Some observers of this divisive election are probably thinking that all we have left to do now is pray. Thankfully, several churches and faith organizations have planned prayers and vigils tonight and tomorrow — not necessarily to pray for your favorite candidate to win (though that might be an option at some of them) — but for whatever kind of unity and healing we can achieve at this point.
This evening at 7 p.m., Saint Mark’s Episcopal Cathedral is hosting a nonpartisan, interfaith vigil where Jewish, Muslim and Christian leaders will lead prayers “for those in elective office, for those with whom we disagree, and for healing in our nation,” according to Saint Marks’s website.
Over the years, Saint Mark’s has held vigils after 9/11, the Newtown and Orlando shootings and other tragedies, but according to Liz Bartenstein, spokesperson for Saint Mark’s, this year’s election prayer vigil is a first. It came out of a realization among the clergy that people were especially anxious and concerned about the election, Bartenstein says, and that perhaps such an event would be of interest to people outside the Saint Mark’s community.
When asked if the interfaith nature of the event had anything to do with this election and its religiously divisive rhetoric, Bartenstein says it was more about “making sure that this was something that felt open to the whole community….It didn’t seem at the time that there was anything like this happening anywhere else, at least not on this scale.”
Further south, the Columbia City Church of Hope is holding an Election Day prayer from noon to 1 p.m. “We live in a world that naturally divides you from me and us from other,” says the event page. “On November 8th, we have the opportunity to impact change through our votes and our prayers.”
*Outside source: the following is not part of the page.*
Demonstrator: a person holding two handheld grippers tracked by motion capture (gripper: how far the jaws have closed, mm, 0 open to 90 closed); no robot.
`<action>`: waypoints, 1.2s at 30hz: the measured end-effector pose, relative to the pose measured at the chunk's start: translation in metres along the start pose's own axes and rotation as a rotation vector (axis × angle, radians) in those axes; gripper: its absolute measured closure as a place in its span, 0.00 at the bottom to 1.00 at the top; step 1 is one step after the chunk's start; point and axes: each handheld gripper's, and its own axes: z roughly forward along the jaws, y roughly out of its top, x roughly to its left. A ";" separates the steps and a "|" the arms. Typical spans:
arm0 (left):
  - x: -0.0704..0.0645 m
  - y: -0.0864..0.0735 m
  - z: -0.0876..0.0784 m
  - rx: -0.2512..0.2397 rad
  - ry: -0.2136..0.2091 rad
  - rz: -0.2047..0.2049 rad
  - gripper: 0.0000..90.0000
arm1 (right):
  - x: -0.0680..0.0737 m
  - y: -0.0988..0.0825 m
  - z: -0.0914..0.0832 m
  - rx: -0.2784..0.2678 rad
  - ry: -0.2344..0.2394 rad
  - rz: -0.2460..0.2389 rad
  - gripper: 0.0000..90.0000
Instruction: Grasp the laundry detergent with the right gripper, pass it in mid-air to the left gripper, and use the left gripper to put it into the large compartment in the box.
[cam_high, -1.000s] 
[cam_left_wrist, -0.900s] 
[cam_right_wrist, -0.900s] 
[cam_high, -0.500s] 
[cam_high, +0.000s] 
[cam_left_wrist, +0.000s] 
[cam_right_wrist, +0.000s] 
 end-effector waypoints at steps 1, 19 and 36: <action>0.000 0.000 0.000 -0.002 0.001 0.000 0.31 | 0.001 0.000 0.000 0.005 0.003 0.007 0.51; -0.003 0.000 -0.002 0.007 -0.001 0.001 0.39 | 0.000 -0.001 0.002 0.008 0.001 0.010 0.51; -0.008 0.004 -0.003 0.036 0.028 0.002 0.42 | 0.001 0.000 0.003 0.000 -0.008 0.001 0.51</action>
If you’re up in the Edmonds, Lynnwood or Mountlake Terrace area on election night and looking for something to soothe the night’s anxiety, St. Hilda St. Patrick Episcopal Church is holding a prayer vigil “to offer thanksgiving for the abundance of our common life, pray for the safety and security of our country, and offer prayers for reconciliation and healing.”
Cynthia Espeseth, Vicar at St. Hilda St. Patrick, says that like Saint Mark’s, this is the first time the church has held an election vigil. It came about after one of the parishioners was concerned about this election’s lack of civil discourse and hate.
“These are prayers for our nation,” she said, noting that most of them will simply be taken from the church’s Book of Common Prayer. “There’s nothing partisan about it — it’s prayers for hope and civil discourse and respect for the dignity of every human being.”
The event will be nonpartisan and though it will use Christian language, it’s open to anyone of any faith, or anyone who just wants a place to be quiet and listen to poems by Maya Angelou and Wendell Berry, Espeseth says.
Espeseth says she understands the anxiety that the election has caused. She remembers listening to the third presidential debate while she was driving, and finding herself getting so angry and anxious listening to the two candidates yell at other that she started yelling at other drivers.
“For us Christians the best thing to do when that happens is to pray. Just stop, just center yourself in prayer, focus on something not you and move on.”